Lembro da última vez que usei o cabelo liso, na minha festa de 15 anos que foi realizada em abril de 2005 (quase 10 anos atrás, agora entro numa crise de quase 30 e choro! #cry). A moça que cuidou do menu cabelo não podia fazer milagres, aquela murrinha estava lisa! Ou, melhor dizendo, aLISAda! Foi feita uma escova, chapinha, ficou bonito, e na hora da festa, com aquele vestido princesa (a cara do bolo!) eu pensava que derreteria. A cabeça suava e a chapinha me dava adeus. Pense numa tristeza! Desde então, não fui em salão fazer escova e chapinha. Era um rabo de cavalo com uma trança. Era feio, muito feio. Mesmo assim, eu não imaginava que poderia ter meu cabelo de volta, e mesmo se tivesse, não sabia como cuidar (além de colocar uma tonelada de cremes).

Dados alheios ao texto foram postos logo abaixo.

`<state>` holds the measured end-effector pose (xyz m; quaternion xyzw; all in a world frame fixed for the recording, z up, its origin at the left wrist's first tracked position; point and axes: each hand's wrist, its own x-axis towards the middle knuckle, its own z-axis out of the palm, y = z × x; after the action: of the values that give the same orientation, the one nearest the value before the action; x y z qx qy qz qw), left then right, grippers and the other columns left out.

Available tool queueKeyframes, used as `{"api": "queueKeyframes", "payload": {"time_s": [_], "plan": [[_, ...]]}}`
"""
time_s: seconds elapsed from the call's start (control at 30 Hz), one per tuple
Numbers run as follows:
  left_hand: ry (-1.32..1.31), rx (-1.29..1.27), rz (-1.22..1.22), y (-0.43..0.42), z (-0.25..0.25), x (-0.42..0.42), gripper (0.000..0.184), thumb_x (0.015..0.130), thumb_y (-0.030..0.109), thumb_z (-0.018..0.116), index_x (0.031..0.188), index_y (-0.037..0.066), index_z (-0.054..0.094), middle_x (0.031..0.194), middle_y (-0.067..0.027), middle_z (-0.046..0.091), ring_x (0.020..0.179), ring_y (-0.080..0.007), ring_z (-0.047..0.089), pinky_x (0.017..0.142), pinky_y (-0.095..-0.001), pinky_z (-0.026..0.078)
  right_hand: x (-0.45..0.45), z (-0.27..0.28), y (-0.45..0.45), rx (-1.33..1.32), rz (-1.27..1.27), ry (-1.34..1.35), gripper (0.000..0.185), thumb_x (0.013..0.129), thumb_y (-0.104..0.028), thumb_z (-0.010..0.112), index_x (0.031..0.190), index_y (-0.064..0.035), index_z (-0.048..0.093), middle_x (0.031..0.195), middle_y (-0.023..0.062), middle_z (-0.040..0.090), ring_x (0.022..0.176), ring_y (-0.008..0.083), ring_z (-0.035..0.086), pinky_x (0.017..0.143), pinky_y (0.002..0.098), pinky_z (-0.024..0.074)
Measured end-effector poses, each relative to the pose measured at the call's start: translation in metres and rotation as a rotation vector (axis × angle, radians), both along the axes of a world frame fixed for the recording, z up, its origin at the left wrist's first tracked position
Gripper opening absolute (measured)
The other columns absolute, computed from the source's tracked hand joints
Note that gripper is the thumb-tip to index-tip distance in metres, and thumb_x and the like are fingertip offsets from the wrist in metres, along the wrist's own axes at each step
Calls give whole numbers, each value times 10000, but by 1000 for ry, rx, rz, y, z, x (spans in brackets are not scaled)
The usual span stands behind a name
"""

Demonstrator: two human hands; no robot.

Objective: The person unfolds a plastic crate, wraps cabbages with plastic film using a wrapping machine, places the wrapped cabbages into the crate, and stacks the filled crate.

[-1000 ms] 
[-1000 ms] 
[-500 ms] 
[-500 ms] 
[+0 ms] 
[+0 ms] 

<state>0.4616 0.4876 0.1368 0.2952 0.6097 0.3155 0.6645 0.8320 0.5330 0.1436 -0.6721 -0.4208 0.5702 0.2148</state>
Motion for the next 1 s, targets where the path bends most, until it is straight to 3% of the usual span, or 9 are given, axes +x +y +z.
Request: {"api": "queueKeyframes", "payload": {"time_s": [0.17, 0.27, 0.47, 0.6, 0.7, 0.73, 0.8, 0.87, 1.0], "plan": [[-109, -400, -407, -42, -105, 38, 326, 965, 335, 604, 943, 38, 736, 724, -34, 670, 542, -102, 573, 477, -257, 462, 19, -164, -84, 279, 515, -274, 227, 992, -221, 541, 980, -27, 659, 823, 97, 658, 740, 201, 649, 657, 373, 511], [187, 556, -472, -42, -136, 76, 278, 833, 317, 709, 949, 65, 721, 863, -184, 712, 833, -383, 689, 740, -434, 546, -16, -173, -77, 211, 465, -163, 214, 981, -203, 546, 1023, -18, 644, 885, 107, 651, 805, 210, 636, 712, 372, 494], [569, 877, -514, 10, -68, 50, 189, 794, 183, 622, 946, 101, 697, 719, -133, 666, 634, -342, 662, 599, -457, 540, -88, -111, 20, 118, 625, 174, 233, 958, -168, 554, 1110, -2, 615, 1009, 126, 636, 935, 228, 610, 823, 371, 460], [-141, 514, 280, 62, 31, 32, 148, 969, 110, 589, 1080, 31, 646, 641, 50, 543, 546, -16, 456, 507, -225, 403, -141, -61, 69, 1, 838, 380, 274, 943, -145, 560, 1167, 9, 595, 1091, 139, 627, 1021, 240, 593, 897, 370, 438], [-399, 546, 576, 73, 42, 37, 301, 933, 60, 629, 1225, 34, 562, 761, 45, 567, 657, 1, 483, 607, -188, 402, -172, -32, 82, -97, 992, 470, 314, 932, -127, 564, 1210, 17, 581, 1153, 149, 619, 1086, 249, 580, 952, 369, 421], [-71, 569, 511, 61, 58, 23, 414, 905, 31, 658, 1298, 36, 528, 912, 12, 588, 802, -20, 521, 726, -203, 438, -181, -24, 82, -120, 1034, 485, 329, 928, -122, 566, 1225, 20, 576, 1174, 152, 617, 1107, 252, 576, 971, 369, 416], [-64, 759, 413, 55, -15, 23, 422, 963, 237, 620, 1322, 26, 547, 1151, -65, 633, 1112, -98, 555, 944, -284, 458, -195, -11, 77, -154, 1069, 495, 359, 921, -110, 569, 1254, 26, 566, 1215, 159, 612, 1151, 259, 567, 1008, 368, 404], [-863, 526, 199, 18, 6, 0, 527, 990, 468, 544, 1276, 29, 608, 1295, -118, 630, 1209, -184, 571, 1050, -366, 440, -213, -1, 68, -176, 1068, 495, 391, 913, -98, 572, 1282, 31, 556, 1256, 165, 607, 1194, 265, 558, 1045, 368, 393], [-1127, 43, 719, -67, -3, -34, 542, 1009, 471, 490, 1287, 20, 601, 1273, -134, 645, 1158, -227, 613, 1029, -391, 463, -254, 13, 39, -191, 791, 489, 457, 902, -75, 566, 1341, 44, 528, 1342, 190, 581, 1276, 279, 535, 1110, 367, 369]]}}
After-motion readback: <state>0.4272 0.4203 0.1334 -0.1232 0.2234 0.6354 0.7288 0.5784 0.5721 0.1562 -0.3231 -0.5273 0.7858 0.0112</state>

Uma amiga (grande amiga, sou grata até hoje!!) me incentivou a ter os cachinhos de volta. Me ajudava com dicas e cuidados e foi então crescendo a vontade de ser novamente cacheada. Eu não sabia como agir, então fiz uma permanente. os cachinhos não eram os meus, mas eram cachinhos e isso que importava! Então a raiz crescia, e era a minha raiz, o meu cabelo! Mas, ainda assim, não era fácil de aceitar. Os cachinhos da permanente eram comportados, o tufinho não, ele crescia e inchava, dava pra ver a diferença. Eu ia lá e permanente nele! Foi assim por um tempinho, pensei que não largaria a química tão cedo (a de cabelo, porque a da escola eu larguei assim que pude '-'). Chegou uma "época de retoque" em que eu não tinha dinheiro. O tufinho cresceu, incomodou, mas eu não podia fazer nada, né? E não é que o lindinho foi crescendo e crescendo? Ficou maior que o cabelo que ainda tinha química (desde 2005 uso o cabelo curto). Ele era tão bonito, tão cacheado, tão maleável, tão natural, tão meu...

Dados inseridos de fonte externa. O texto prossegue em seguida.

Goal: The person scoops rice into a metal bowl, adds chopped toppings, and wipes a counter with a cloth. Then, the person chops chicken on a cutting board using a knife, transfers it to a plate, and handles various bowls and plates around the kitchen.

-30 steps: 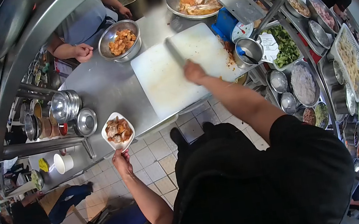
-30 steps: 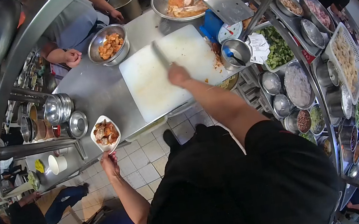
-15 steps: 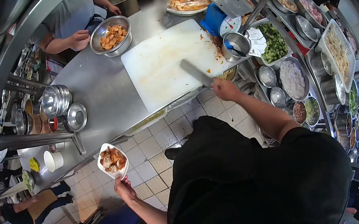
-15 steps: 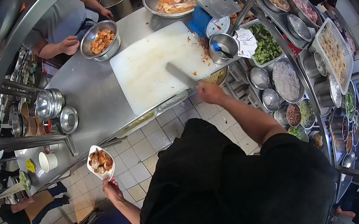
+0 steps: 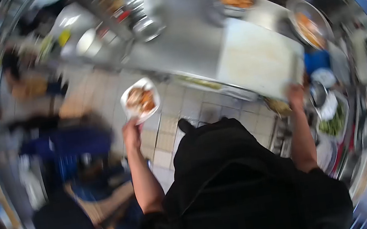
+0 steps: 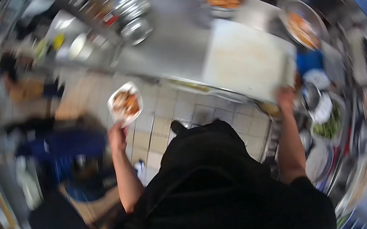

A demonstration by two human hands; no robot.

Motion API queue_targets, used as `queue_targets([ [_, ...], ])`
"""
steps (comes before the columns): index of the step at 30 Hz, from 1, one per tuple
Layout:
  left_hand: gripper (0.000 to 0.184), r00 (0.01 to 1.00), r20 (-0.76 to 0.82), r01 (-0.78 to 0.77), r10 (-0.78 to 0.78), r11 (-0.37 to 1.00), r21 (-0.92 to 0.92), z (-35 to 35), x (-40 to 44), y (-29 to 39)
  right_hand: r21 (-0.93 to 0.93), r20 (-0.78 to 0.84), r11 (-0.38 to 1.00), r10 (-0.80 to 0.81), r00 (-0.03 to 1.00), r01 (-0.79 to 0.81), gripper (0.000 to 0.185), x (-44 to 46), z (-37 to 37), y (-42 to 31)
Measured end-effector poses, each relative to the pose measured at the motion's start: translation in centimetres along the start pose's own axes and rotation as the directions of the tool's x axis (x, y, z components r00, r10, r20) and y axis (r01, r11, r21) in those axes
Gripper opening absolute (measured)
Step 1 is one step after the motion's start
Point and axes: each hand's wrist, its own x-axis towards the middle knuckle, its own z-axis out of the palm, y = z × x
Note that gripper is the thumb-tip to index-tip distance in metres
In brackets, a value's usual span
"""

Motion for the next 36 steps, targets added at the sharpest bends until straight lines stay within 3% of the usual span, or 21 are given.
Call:
queue_targets([
  [1, 0.016, 1.0, 0.014, -0.016, 0.014, 0.993, 0.118, 0.1, -0.8, 1.4, 0.202, -0.197, 0.976, 0.124, 0.972, -0.084, 0.028, -2.6, -5.4, -8.0],
  [2, 0.017, 1.0, -0.006, -0.009, 0.009, 0.996, 0.089, 0.6, -1.0, 2.0, 0.2, -0.409, 0.93, -0.207, 0.889, 0.309, 0.035, 2.3, -0.2, 4.3],
  [3, 0.017, 1.0, -0.003, 0.0, 0.0, 0.997, 0.079, 0.7, -1.1, 2.1, 0.026, -0.156, 0.948, 0.319, 0.935, -0.319, 0.04, -0.4, -6.1, -6.0],
  [5, 0.017, 0.999, -0.037, 0.017, -0.016, 0.999, 0.044, 1.0, -1.5, 2.9, 0.032, -0.426, 0.964, 0.252, 0.869, -0.264, 0.04, 0.5, -5.9, -8.0],
  [6, 0.018, 0.999, -0.027, 0.032, -0.031, 0.999, 0.04, 1.0, -1.7, 3.1, 0.034, -0.42, 0.968, 0.238, 0.876, -0.247, 0.04, 1.0, -6.0, -9.5],
  [8, 0.016, 0.999, -0.013, 0.034, -0.034, 0.999, 0.03, 0.3, -1.3, 3.2, -0.133, -0.15, 0.922, 0.343, 0.927, -0.363, 0.038, 0.4, -9.5, -18.2],
  [11, 0.015, 0.999, 0.036, 0.039, -0.041, 0.998, 0.045, -0.4, 0.1, 4.5, -0.113, -0.064, 0.936, 0.328, 0.942, -0.334, 0.037, 2.8, -7.3, -20.9],
  [13, 0.015, 0.998, 0.056, 0.006, -0.009, 0.998, 0.059, -0.8, 1.1, 6.1, -0.212, -0.067, 0.914, 0.34, 0.938, -0.347, 0.04, 2.4, -6.4, -24.0],
  [15, 0.015, 0.998, 0.069, -0.006, 0.002, 0.998, 0.061, -1.7, 2.2, 7.4, -0.311, -0.271, 0.918, 0.161, 0.949, -0.245, 0.043, 0.6, -6.2, -28.3],
  [16, 0.016, 0.996, 0.09, -0.027, 0.021, 0.998, 0.062, -2.3, 2.9, 8.1, -0.222, -0.352, 0.965, 0.055, 0.934, -0.14, 0.038, 0.2, -5.8, -29.9],
  [17, 0.017, 0.993, 0.107, -0.047, 0.04, 0.997, 0.064, -3.0, 3.5, 8.8, -0.222, -0.354, 0.965, 0.054, 0.934, -0.14, 0.038, 0.0, -5.2, -31.7],
  [19, 0.017, 0.993, 0.108, -0.048, 0.043, 0.998, 0.04, -4.4, 4.5, 10.4, -0.057, -0.43, 0.956, -0.284, 0.857, 0.289, 0.025, -1.1, -3.8, -36.0],
  [21, 0.016, 0.99, 0.136, -0.039, 0.031, 0.998, 0.052, -6.1, 5.8, 12.3, 0.259, -0.388, 0.866, -0.313, 0.867, 0.428, 0.018, -3.3, -2.7, -45.1],
  [23, 0.016, 0.989, 0.146, -0.032, 0.026, 0.999, 0.041, -8.0, 7.9, 13.8, 0.365, -0.307, 0.7, -0.532, 0.789, 0.614, 0.016, -4.9, -0.9, -53.5],
  [25, 0.016, 0.992, 0.126, -0.031, 0.027, 0.999, 0.027, -9.5, 9.8, 15.1, 0.496, -0.255, 0.544, -0.654, 0.712, 0.677, 0.014, -6.8, 0.2, -62.3],
  [30, 0.016, 0.998, 0.06, -0.033, 0.031, 0.999, 0.035, -13.1, 14.9, 17.4, 0.543, -0.22, 0.315, -0.841, 0.494, 0.778, 0.016, -5.6, 0.2, -78.2],
  [36, 0.016, 0.997, -0.08, -0.007, 0.006, 1.0, -0.009, -18.6, 20.3, 19.1, 0.634, -0.18, 0.31, -0.832, 0.525, 0.708, 0.016, 1.9, 2.1, -85.9],
])
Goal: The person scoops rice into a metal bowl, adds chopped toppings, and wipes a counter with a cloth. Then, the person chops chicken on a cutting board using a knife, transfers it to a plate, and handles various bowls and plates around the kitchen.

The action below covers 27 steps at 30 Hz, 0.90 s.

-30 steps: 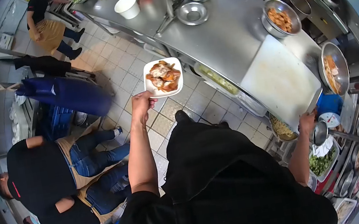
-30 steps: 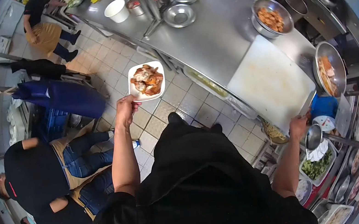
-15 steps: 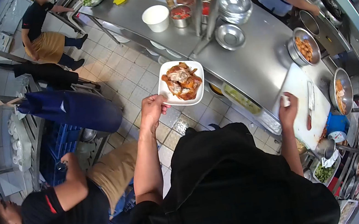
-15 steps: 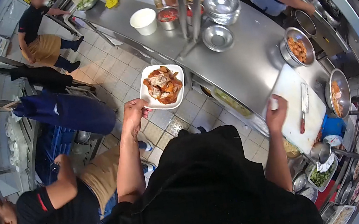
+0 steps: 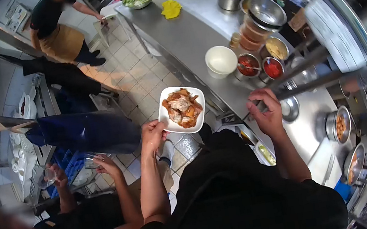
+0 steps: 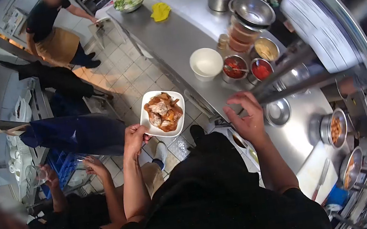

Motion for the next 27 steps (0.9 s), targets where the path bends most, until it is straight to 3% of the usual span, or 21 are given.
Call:
queue_targets([
  [5, 0.018, 0.991, -0.129, -0.035, 0.023, 0.995, -0.095, -4.3, 3.3, 1.1, 0.045, 0.102, 0.999, -0.025, 0.994, 0.021, 0.015, 7.3, 3.7, 2.8],
  [6, 0.017, 0.987, -0.158, -0.026, 0.008, 0.993, -0.114, -4.9, 4.0, 1.6, 0.174, 0.121, 0.983, 0.033, 0.992, -0.053, 0.016, 9.3, 5.1, 2.8],
  [9, 0.017, 0.975, -0.223, -0.026, -0.014, 0.984, -0.175, -7.4, 5.7, 2.9, 0.257, 0.175, 0.965, 0.012, 0.984, -0.057, 0.016, 15.9, 10.3, 1.4],
  [10, 0.016, 0.956, -0.284, 0.02, -0.078, 0.979, -0.203, -8.1, 6.3, 3.4, 0.293, 0.225, 0.956, -0.036, 0.974, -0.032, 0.016, 18.3, 11.9, 0.2],
  [13, 0.015, 0.94, -0.333, -0.016, -0.074, 0.966, -0.259, -11.4, 9.6, 4.0, 0.397, 0.331, 0.916, -0.193, 0.924, 0.049, 0.015, 24.0, 18.5, -1.4],
  [14, 0.014, 0.936, -0.345, -0.013, -0.065, 0.976, -0.218, -12.3, 10.5, 4.7, 0.399, 0.335, 0.915, -0.204, 0.92, 0.057, 0.015, 25.7, 20.6, -2.3],
  [16, 0.014, 0.925, -0.375, -0.037, -0.053, 0.972, -0.231, -14.4, 12.5, 5.0, 0.41, 0.498, 0.912, -0.225, 0.838, 0.002, 0.016, 28.6, 24.7, -4.9],
  [18, 0.014, 0.914, -0.405, -0.091, 0.014, 0.981, -0.173, -17.4, 15.3, 4.9, 0.437, 0.479, 0.9, -0.244, 0.844, 0.012, 0.016, 31.3, 28.9, -5.3],
  [23, 0.015, 0.909, -0.407, -0.048, -0.091, 0.947, -0.318, -22.1, 19.5, 9.9, 0.437, 0.443, 0.899, -0.223, 0.868, 0.008, 0.016, 39.2, 36.7, -5.3],
  [25, 0.015, 0.894, -0.436, -0.051, -0.1, 0.946, -0.32, -24.7, 22.0, 10.9, 0.406, 0.47, 0.914, -0.187, 0.862, -0.023, 0.016, 42.7, 38.5, -4.5],
  [27, 0.016, 0.88, -0.456, -0.031, -0.13, 0.944, -0.328, -27.0, 24.1, 11.8, 0.373, 0.347, 0.922, -0.035, 0.937, -0.103, 0.016, 46.8, 40.9, -3.6],
])
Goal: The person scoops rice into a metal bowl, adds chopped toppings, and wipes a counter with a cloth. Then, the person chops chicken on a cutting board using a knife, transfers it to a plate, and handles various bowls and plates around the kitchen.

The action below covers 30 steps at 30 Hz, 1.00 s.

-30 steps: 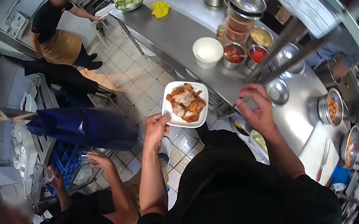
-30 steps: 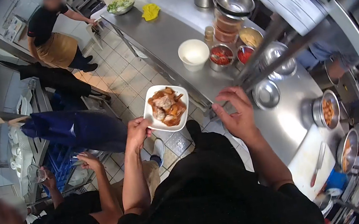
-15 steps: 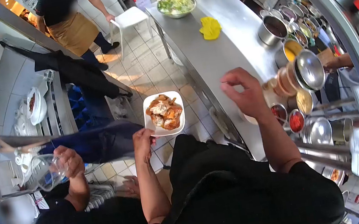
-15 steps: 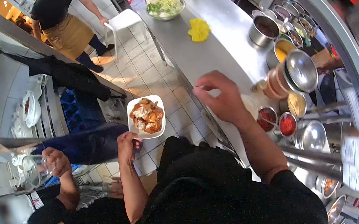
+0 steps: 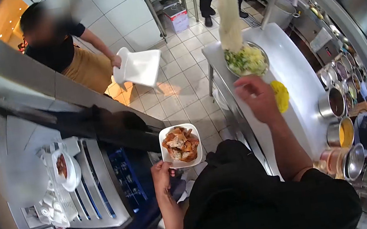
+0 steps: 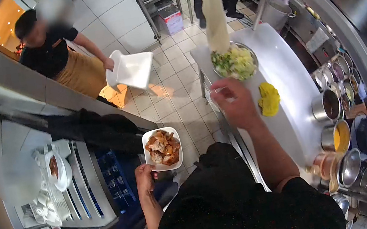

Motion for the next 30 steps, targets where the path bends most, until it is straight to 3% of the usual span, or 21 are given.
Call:
queue_targets([
  [4, 0.015, 1.0, -0.031, -0.001, 0.001, 1.0, 0.009, -0.7, 6.8, 5.4, 0.058, -0.272, 0.998, 0.022, 0.962, -0.007, 0.021, 10.2, -1.6, 2.1],
  [8, 0.014, 1.0, -0.018, -0.002, 0.003, 1.0, 0.021, -1.0, 15.9, 10.8, 0.011, -0.552, 0.98, -0.158, 0.818, 0.197, 0.027, 21.6, -0.2, 1.9],
  [12, 0.015, 1.0, -0.012, -0.014, 0.014, 1.0, 0.018, -1.1, 24.5, 17.0, 0.037, -0.548, 0.938, -0.269, 0.792, 0.344, 0.021, 30.4, 4.0, 4.8],
  [14, 0.013, 0.996, -0.084, -0.026, 0.025, 1.0, -0.015, -0.2, 28.3, 20.3, 0.128, -0.562, 0.935, -0.206, 0.801, 0.33, 0.017, 34.8, 7.8, 5.1],
  [19, 0.014, 0.997, -0.052, -0.067, 0.065, 0.997, -0.032, 1.3, 37.7, 26.2, 0.201, -0.115, 0.977, -0.044, 0.992, 0.067, 0.014, 44.6, 13.4, 9.8],
  [22, 0.013, 0.999, -0.005, -0.037, 0.037, 0.999, -0.027, 3.2, 44.4, 30.0, 0.035, 0.1, 0.988, 0.148, 0.984, -0.153, 0.018, 49.5, 15.4, 13.5],
  [23, 0.013, 0.998, 0.032, -0.061, 0.06, 0.998, 0.008, 3.8, 47.1, 31.5, 0.038, 0.089, 0.983, 0.177, 0.98, -0.181, 0.018, 50.2, 15.9, 14.8],
  [25, 0.014, 0.993, 0.103, -0.063, 0.058, 0.997, 0.047, 5.0, 52.6, 34.7, -0.15, 0.107, 0.966, 0.226, 0.968, -0.209, 0.021, 53.0, 16.1, 19.0],
  [28, 0.015, 0.978, 0.202, -0.079, 0.057, 0.992, 0.103, 8.3, 60.2, 39.7, -0.125, 0.174, 0.882, 0.47, 0.866, -0.454, 0.022, 53.8, 14.7, 23.6],
  [30, 0.014, 0.969, 0.241, -0.078, 0.052, 0.992, 0.096, 10.6, 65.9, 42.4, -0.225, 0.123, 0.859, 0.494, 0.861, -0.46, 0.02, 52.5, 12.8, 27.1],
])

Sem saber, entrei em transição! Fui no salão apenas cortar o meu cabelo, tirar aquelas partes com química. Cheguei em casa com um cabelo verdadeiramente meu, como antes dos 12 anos, só que dessa vez ele era amado. Hoje, após quase 10 anos da minha última chapinha, 3 anos após minha ultima química de transformação eu olho pra meu cabelo e pros tantos cremes que faço questão de ter (só bom e barato :p) e digo que sim, hoje eu gosto do meu cabelo. Pela dificuldade: Cem pontos para Grifinória! õ/
Esse é um pedaço da minha história. Eu me aceito, me amo, me cuido. Ainda ouço piadinhas (e ouvirei sempre, o mundo ainda é cheio de "sem noção"), mas não ligo. Eu sou natural. Sou alta, magra, meu cabelo é crespo e é lindo (tipo 4A). Para quem tem dificuldade em aceitar uma parte de si: você é lindo(a), perfeito(a) aos olhos de Deus! As diferenças são necessárias, as cores, as texturas, os quilinhos a mais ou a menos na balança. Tudo, tudo, tudo, faz de você ser diferente e único! Ame-se!